Il profeta ragiona con la logica di Dio che sa rendere possibile l’impossibile. Dice, infatti, al suo amministratore: “Dà quello che hai, poiché così dice il Signore: “Ne mangeranno e ne faranno avanzare”. Noi siamo la religione della provvidenza, quindi non possiamo mettere in dubbio ciò che il profeta dice per ordine di Dio.
Viene Gesù che rincara la dose. Venuto a compiere la volontà del Padre che considera suoi figli tutti noi indistintamente, in un modo ancor più sconvolgente ci chiede di dare da mangiare a migliaia di persone con soli cinque pani d’orzo e due pesciolini. “Che cos’è questo per tanta gente?”, gli diciamo con Giuda il ministro dell’economia del Regno. Un ragionamento che non fa una grinza e che noi, secondo la logica più elementare, condividiamo. Significa che, tra il vangelo della provvidenza ed il mondo dell’economia non c’è mai stato e non può esserci un pacifico rapporto di sussidiarietà. Lo diciamo senza pudore: non può che essere così.

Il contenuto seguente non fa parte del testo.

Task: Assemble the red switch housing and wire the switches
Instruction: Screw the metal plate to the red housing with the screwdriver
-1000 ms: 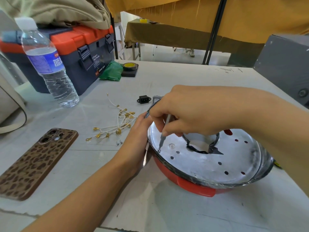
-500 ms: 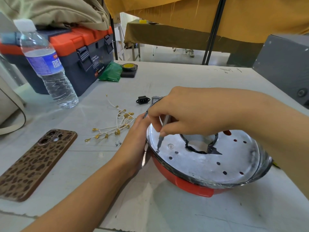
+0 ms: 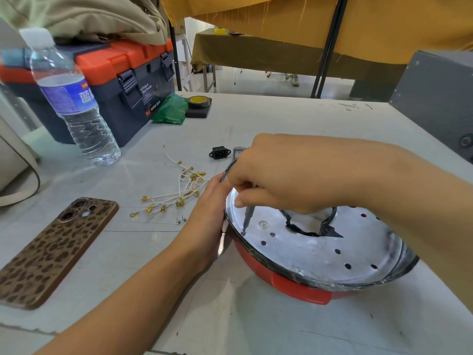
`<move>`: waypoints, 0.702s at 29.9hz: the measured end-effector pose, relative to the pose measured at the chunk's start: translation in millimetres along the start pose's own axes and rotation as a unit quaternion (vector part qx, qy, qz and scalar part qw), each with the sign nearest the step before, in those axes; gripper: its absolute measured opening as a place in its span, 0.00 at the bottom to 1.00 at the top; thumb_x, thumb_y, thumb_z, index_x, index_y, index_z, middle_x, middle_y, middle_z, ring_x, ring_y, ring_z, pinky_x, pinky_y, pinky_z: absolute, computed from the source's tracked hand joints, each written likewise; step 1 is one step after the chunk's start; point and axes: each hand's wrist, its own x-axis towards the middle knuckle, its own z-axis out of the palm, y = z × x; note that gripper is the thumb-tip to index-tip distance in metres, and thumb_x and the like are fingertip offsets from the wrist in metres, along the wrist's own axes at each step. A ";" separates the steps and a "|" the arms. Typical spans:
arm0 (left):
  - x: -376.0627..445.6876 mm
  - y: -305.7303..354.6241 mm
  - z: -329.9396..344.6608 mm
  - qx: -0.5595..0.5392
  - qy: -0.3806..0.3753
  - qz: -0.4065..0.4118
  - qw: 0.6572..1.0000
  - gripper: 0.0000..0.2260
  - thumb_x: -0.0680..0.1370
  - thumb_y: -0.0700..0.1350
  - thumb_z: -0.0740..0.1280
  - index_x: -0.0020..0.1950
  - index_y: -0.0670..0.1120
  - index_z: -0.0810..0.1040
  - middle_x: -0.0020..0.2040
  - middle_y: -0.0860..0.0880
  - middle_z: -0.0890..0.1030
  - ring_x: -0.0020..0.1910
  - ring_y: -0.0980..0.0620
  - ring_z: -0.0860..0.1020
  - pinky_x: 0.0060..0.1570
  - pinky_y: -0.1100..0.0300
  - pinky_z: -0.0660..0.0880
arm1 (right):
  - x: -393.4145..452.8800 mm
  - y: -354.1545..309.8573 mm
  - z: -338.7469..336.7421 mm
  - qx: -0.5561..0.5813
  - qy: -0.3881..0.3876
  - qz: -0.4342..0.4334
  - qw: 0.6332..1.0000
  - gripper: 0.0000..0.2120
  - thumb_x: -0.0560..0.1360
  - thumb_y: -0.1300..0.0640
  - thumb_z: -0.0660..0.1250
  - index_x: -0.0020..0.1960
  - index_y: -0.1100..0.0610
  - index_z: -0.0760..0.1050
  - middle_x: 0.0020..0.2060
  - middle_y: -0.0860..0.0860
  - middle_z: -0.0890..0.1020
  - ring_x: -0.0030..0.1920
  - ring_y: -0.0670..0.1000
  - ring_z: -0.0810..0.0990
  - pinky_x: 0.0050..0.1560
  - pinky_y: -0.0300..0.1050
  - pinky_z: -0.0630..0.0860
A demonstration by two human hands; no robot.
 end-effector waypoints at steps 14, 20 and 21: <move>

Tra il provocatorio miracolo della moltiplicazione dei pani e dei pesci e le esigenze di una oculata politica, imposta dalla grave crisi economica in corso, non deve prevalere lo scontro, peggio se usato per fare bottino di prevedibili, ma pericolosi consensi. Né può bastare l’appello alla Provvidenza della Chiesa, appello, peraltro, non solo predicato, ma le mille volte diventato vera moltiplicazione del pane, attraverso il lavoro silenzioso delle nostre parrocchie, lavoro spesso umiliato da certe bordate politiche che non vogliono riconoscere questi quotidiani miracoli della moltiplicazione del pane e di ben altro.
La Chiesa, al parlare, preferisce il fare quello che può. Per questo, più di altri, conosce l’ampiezza inquietante del fenomeno. Quante parole sprecate invano e non poche volte pericolose da chi grida, ma non fa. Non dimentichiamo l’analogo miracolo della moltiplicazione dei pani che fu l’emigrazione di massa degli italiani negli anni cinquanta del secolo scorso. Lo ricordo perché l’ho vissuto in prima persona. Non posso non dire grazie a Dio, a chi ci ha accolti anche umiliandoci, agli stessi emigrati che hanno lavorato oltre confine e spedito a casa il sudore della loro fronte, risollevando così l’Italia che, da paese disastrato e poverissimo divenne terra ricca, a sua volta richiamo di immigrati, visti come un valore e non come invasori.
Invochiamo leggi chiare, coraggiose, efficaci, nazionali, europee, mondiali. Svergogniamo i paesi che erigono muri. Tacitiamo i parolai. Lasciamoci interrogare dal drammatico problema del pane per tutti.